A saveloy is a type of highly seasoned sausage, usually bright red, normally boiled and available in fish and chip shops around Britain. It is sometimes also available fried in batter.

== Etymology ==
The word is believed to be derived from Middle French cervelas or servelat, originating from Old Italian cervella ('pigs brains'), ultimately from the Latin cerebrum ('brain'). Its first known use in the English language in this meaning was 1784. Cervellato is still the name of a sausage in Italy; it is longer and thinner than standard Italian sausages.

== Ingredients ==
The saveloy was traditionally made from pig brains. The ingredients of a shop-bought sausage are typically pork (58%), water, rusk, pork fat, potato starch, salt, emulsifiers (tetrasodium diphosphate, disodium diphosphate), white pepper, spices, dried sage, preservatives (sodium nitrite, potassium nitrate), and beef collagen casing dyed with red food colouring.

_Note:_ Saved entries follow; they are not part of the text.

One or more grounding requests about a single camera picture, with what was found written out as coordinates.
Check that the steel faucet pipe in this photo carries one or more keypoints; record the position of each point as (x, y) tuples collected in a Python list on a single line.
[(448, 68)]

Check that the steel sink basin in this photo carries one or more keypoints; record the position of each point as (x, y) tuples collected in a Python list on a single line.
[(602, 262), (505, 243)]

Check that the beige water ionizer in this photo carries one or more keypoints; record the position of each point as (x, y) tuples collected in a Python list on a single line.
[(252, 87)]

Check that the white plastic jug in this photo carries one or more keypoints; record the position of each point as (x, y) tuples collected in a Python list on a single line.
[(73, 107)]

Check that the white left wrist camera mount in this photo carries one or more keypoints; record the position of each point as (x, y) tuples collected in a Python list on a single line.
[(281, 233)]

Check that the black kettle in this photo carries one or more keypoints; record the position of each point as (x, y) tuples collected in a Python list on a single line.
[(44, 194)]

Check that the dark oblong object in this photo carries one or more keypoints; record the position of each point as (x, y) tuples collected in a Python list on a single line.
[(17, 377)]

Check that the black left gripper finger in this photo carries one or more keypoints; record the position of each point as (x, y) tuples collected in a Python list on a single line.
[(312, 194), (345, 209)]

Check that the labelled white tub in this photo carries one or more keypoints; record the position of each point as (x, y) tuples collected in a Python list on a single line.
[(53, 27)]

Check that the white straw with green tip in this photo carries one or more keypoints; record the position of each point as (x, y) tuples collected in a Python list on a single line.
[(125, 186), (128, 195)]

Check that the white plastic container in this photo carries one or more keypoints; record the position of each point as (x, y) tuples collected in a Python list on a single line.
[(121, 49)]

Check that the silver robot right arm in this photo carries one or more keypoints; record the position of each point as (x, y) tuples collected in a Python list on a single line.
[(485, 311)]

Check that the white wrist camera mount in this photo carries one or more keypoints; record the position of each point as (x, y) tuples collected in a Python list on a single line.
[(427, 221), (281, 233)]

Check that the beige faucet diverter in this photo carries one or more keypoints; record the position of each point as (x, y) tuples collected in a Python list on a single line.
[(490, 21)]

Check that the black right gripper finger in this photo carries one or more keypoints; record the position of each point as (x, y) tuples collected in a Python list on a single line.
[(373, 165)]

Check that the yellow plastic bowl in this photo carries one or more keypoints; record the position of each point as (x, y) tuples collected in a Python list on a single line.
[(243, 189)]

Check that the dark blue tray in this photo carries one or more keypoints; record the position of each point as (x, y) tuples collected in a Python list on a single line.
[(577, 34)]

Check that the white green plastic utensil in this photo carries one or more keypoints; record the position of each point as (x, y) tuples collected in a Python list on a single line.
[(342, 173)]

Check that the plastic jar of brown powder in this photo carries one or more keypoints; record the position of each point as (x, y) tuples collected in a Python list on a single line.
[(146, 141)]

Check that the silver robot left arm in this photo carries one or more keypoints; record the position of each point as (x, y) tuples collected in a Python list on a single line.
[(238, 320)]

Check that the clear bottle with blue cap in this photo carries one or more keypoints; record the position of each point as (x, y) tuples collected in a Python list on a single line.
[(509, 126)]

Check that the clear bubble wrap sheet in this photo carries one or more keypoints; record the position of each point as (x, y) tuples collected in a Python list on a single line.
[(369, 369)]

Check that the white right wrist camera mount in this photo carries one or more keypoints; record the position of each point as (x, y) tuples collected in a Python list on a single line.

The saveloy is mostly eaten with chips.

== England and Wales==

Popular in the northeast but uncommon in the northwest of England, saveloys are sometimes eaten in a "saveloy dip" sandwich: the bun is dipped in the water in which the saveloy has been boiled, or in gravy, with a layer of stuffing and pease pudding, seasoned with English mustard. Elsewhere in England, particularly London, and Wales, saveloy is most commonly served in fish and chip shops.

== Australia and New Zealand ==
The saveloy is eaten in Australia and New Zealand, often dipped in batter and deep fried, when it is known as a Dagwood Dog.

In 1913, the saveloy was described in an Australian court case as a "highly seasoned dry sausage originally made of brains, but now young pork, salted". In 1951, it was commonly defined by its size as a 19 cm sausage, as opposed to a frankfurter at 26 cm. This distinction may be due to frankfurters’ popularisation in Australia, as the main ingredient in hot dogs. Saveloys also tend to have more seasoning and are thicker.

In Australia, saveloys are usually a beef-pork blend. As in England, they are sold at fish-and-chip shops, and bought from supermarkets, to be simmered at home.

Saveloys are often the basis of the New Zealand battered-sausage-on-a-stick "hot dog", very similar to the US corn meal-battered variant of the corn dog sold at fairgrounds and shows. The Australian showground version is often called a "dagwood dog", when prepared on site. It should not be confused with the "pluto pup", equivalent to the US Pronto Pup, a mass-produced, pre-prepared product that is essentially the same, but which invariably uses frankfurters, rather than saveloys and can often be found at takeaway shops.

A cocktail sausage is a smaller version of the saveloy, about a quarter of the size, in Australia sometimes called a "baby sav", a "footy frank" or a "little boy", and in New Zealand and Queensland called a "cheerio". These are a popular children's party food in New Zealand and Australia, often served hot, with tomato sauce.